The result is anti-empiricism.
In her BBCarticle, Tamima Anam continues, “Otherwise, even if the military cleans up the
political landscape, even if they arrest all the corrupt politicians, even if
they seize the illegal assets and raze the buildings that were made with black
money, who will become our new democratic leaders? Who will we be left to
believe in? Only those who wrested power in the first place: the army.” (She is
referring to the military takeover by General Moeen U Ahmed on January 11, 2007
when the caretaker arrangement came unglued and the country threatened to tear
itself apart in an orgy of violence and murder – which Ms. Anam keeps mum about
-under the two toxic leaders, ending with elections in December 2008 in which
the old Awami League and its leader Sheikh Hasina won.) Note her lament: “Who
will be left to believe in?” This need for heroes has landed us with toxic
leaders, leaders who seem miraculously to have inherited heroism. It is about
time we stopped looking for heroes, and started trusting in our own finite
resources, talents and abilities.
‘The return of
the repressed’, in Freudian language, refers to the tendency of repressed
psychic material to reemerge in the life of an individual – or society
(Continuations in Anthropological Psychology, p 165).

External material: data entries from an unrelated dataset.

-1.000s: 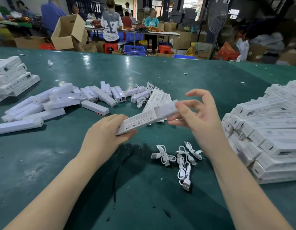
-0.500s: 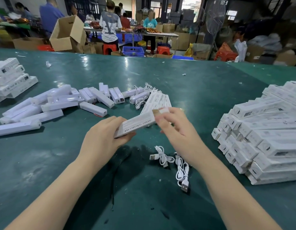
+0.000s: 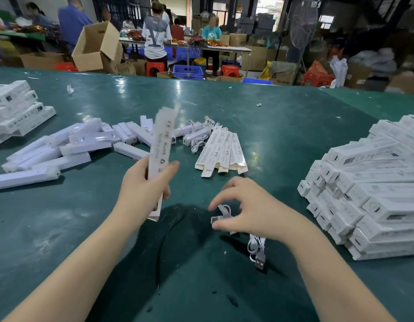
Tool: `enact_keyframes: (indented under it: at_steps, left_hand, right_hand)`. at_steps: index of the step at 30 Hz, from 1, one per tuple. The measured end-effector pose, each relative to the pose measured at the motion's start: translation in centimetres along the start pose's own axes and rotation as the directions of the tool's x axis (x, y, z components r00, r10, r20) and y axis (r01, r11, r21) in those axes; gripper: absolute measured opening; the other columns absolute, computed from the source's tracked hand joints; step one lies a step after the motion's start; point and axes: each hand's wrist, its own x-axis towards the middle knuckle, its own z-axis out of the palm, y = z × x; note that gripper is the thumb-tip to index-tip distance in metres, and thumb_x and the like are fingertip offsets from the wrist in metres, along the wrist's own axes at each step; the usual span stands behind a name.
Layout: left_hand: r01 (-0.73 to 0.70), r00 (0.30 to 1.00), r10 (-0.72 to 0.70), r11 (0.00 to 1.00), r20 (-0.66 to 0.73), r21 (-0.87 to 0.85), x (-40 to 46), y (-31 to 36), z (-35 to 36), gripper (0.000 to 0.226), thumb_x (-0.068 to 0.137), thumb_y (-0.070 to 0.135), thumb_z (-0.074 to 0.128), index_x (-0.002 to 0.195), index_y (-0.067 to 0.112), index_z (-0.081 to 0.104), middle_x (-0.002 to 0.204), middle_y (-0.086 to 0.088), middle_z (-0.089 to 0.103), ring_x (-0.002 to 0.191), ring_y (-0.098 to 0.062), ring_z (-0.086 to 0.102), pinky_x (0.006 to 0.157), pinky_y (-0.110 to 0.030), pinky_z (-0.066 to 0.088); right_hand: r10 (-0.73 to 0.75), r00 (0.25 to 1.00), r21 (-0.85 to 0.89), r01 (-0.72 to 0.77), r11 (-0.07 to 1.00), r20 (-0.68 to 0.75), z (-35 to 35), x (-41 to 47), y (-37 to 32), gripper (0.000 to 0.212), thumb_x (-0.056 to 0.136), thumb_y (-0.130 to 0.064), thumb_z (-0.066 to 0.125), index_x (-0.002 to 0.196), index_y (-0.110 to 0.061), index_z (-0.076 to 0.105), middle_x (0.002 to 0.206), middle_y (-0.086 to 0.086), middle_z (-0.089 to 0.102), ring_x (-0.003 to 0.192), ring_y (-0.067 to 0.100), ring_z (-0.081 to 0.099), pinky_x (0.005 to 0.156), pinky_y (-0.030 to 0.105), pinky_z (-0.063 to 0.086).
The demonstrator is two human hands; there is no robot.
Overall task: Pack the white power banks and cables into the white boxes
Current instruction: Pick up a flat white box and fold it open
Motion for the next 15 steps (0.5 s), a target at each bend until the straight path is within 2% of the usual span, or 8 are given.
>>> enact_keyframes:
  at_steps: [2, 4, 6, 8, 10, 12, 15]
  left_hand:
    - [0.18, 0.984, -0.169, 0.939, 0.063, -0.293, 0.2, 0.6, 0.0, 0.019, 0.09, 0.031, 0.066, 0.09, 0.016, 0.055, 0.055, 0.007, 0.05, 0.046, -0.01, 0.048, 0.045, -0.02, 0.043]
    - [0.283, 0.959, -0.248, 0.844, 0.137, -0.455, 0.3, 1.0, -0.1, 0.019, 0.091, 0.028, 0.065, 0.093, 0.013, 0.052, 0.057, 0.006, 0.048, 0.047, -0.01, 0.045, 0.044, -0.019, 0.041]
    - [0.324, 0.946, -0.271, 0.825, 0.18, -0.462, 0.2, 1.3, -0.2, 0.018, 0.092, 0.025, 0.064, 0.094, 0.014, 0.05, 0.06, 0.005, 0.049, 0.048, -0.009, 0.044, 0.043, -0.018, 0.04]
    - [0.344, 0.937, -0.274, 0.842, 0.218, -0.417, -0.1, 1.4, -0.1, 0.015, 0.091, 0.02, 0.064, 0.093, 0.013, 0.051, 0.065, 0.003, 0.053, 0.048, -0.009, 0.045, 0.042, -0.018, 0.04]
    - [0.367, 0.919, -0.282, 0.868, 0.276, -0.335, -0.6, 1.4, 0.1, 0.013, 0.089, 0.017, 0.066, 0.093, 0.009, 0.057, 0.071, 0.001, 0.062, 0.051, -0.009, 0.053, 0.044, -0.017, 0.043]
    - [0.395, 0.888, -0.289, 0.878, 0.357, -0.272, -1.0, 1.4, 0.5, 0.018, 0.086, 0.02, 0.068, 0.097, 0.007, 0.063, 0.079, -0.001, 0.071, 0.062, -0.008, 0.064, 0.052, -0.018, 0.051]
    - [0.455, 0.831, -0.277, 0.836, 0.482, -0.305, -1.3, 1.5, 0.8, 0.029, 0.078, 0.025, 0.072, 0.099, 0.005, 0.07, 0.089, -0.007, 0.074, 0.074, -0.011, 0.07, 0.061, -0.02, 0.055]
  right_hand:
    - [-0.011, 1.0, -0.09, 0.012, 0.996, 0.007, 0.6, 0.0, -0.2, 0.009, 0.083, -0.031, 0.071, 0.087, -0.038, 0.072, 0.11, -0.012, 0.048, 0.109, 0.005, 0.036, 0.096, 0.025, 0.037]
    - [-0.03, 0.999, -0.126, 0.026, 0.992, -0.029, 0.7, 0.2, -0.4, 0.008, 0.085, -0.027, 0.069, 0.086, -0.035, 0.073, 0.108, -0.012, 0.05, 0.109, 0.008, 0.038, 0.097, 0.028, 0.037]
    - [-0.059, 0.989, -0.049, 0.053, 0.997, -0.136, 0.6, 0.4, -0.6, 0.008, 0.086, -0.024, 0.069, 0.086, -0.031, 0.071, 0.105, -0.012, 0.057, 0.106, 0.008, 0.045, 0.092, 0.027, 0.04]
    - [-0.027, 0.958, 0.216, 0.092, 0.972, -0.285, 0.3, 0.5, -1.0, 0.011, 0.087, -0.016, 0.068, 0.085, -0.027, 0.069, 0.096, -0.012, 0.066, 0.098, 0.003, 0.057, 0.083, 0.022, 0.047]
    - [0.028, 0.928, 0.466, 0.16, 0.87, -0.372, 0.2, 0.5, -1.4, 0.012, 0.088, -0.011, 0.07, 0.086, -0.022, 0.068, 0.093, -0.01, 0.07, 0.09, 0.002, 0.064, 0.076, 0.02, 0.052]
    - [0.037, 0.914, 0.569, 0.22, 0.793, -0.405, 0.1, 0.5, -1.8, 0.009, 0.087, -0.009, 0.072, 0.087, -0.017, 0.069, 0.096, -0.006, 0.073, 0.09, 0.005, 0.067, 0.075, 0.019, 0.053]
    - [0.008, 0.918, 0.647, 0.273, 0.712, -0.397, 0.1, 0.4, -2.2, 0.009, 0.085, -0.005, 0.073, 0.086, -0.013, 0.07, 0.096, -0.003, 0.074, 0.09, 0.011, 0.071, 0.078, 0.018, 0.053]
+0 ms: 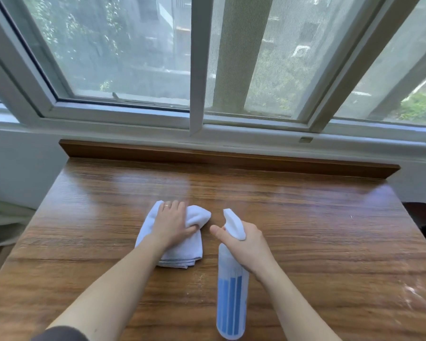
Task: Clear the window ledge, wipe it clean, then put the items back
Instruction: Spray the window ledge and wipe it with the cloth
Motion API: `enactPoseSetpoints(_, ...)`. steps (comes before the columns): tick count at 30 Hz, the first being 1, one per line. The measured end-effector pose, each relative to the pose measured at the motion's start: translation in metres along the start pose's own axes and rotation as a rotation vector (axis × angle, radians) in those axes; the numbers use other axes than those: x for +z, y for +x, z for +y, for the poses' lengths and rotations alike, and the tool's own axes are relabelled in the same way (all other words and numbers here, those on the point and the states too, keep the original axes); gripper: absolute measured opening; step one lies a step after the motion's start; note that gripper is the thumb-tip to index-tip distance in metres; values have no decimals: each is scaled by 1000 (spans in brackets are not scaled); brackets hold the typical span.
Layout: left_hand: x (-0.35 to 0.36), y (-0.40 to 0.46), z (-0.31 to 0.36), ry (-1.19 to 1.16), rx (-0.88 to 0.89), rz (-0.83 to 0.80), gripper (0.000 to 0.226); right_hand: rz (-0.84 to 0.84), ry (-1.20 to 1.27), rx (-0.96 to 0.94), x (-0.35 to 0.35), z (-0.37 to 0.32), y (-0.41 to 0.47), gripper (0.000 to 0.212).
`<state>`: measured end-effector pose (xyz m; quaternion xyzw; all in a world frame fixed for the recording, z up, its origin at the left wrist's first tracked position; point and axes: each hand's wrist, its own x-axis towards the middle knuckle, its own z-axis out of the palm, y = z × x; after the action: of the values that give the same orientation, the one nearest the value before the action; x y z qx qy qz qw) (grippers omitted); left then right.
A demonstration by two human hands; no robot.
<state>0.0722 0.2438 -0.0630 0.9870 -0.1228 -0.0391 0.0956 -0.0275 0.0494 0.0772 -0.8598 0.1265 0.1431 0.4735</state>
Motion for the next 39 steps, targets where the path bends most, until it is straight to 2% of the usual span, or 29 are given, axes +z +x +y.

Thus, in Europe ‘the
spectre of communism’ and, today, fascism and, in America, racism, and
anti-Semitism in both have resurfaced to bedevil society. In Bangladesh, the
repression of Islam under Sheikh Mujib was reversed by General Zia; the
repression of the love of English never quite succeeded in pushing it below the
surface, and has come into its own in full daylight.
Today, everything to do
with the white race appears to us as remarkable. The belief that western
civilisation is superior to ours is deeply ingrained in the elite. We have
relieved the white man of his burden, and carry it on our shoulders. And the
white man left us with a democratic burden, which we carry like a cross.
Despite the
slaughter of the two world wars, despite the killings in Vietnam, despite the
murder of 1.7
million Iraqi children through sanctions, the bombing of Afghanistan and
Iraq, our respect for western civilisation remains undimmed. “The white race is
the cancer of history,” wrote Susan Sontag, but
we believe the white race to be the benefactor of humankind.